Rich People From History Who Committed Shady and Evil Deeds

Rich People From History Who Committed Shady and Evil Deeds

Khalid Elhassan - April 12, 2022

Some rich Gilded Age tycoons wanted to establish a secretive and private resort in which to relax and enjoy nature, so they bought a dam and its lake in the mountains of western Pennsylvania. They modified the dam to suit their leisure, but the modifications weakened its main function: the ability to hold back water. When the region was inundated with heavy rains in 1889, the dam collapsed, and thousands were killed downstream in the resultant flood. Not a single magnate was held accountable in criminal or civil court. Below are thirty things about that and some other bad things done by rich folk throughout history.

Rich People From History Who Committed Shady and Evil Deeds
Henry Clay Frick. Library of Congress

30. America’s Gilded Age Rich Modified a Private Dam, Resulting in a Collapse That Killed Thousands

In 1880, industrialist Henry Clay Frick and a group of rich Pittsburgh magnates bought the South Fork Dam, an earthen dam that formed an artificial Lake Conemaugh in Cambria County, Pennsylvania. Originally built by the Commonwealth to service a canal system, the dam was abandoned when railroads superseded canals and was sold to private interests. Frick and his fellows formed the South Fork Hunting and Fishing Club, a secretive and private resort for the wealthy based around the dam’s lake and shoreline. The club opened in 1881, and its well-heeled members mingled in its clubhouse and their cottages around the lake as they enjoyed the pleasures of nature.

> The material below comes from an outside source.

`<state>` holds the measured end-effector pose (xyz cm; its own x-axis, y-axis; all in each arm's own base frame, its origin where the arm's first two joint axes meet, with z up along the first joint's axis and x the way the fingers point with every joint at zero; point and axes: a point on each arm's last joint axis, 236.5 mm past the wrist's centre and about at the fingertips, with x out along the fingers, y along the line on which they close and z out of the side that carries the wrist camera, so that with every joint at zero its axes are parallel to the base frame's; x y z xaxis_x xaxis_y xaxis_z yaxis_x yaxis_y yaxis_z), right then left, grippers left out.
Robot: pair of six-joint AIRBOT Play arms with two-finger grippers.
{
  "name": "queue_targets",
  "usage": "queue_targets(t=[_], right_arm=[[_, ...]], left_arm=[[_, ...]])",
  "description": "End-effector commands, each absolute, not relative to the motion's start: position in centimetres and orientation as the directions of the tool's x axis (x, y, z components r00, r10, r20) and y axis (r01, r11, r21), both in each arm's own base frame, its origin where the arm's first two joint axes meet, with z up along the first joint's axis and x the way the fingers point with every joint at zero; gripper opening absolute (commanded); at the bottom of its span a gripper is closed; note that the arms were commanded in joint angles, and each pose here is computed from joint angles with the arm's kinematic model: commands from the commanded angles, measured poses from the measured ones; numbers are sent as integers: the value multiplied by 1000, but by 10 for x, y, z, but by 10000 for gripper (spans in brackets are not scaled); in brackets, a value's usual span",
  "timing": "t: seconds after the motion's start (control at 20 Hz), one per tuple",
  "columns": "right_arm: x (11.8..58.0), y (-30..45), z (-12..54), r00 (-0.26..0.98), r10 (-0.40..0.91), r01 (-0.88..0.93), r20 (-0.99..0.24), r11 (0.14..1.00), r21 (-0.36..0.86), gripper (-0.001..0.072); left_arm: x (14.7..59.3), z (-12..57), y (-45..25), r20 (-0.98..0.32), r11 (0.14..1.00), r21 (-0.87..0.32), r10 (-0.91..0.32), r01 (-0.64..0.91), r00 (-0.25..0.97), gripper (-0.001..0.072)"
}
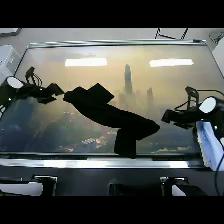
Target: Fold the clothes and pants, and hang the long-sleeved shirts on hangers.
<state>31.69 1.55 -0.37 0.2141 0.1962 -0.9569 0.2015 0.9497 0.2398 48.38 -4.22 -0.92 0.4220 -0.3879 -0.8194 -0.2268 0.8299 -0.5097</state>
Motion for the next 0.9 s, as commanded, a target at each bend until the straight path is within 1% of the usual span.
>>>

Rich People From History Who Committed Shady and Evil Deeds
The clubhouse for the South Fork Hunting and Fishing Club. Wikimedia

They had modified the dam, and lowered it to accommodate a road. To make sure that the lake never ran out of fish, a screen was placed in the spillway – a structure that allows the controlled release of water from a dam. The screen did more than stop fish from leaving the dam: it also trapped debris that clogged the spillway. That was especially bad because when the dam was built, it had a system of relief pipes and valves to lower water levels in an emergency. That system had been sold as scrap metal, and never replaced. Between that and the clogged spillway, there was no way to release water in case of an emergency. Such an emergency occurred on May 31st, 1889, and it killed thousands in what came to be known as the Johnstown Flood, after the chief town struck by the disaster.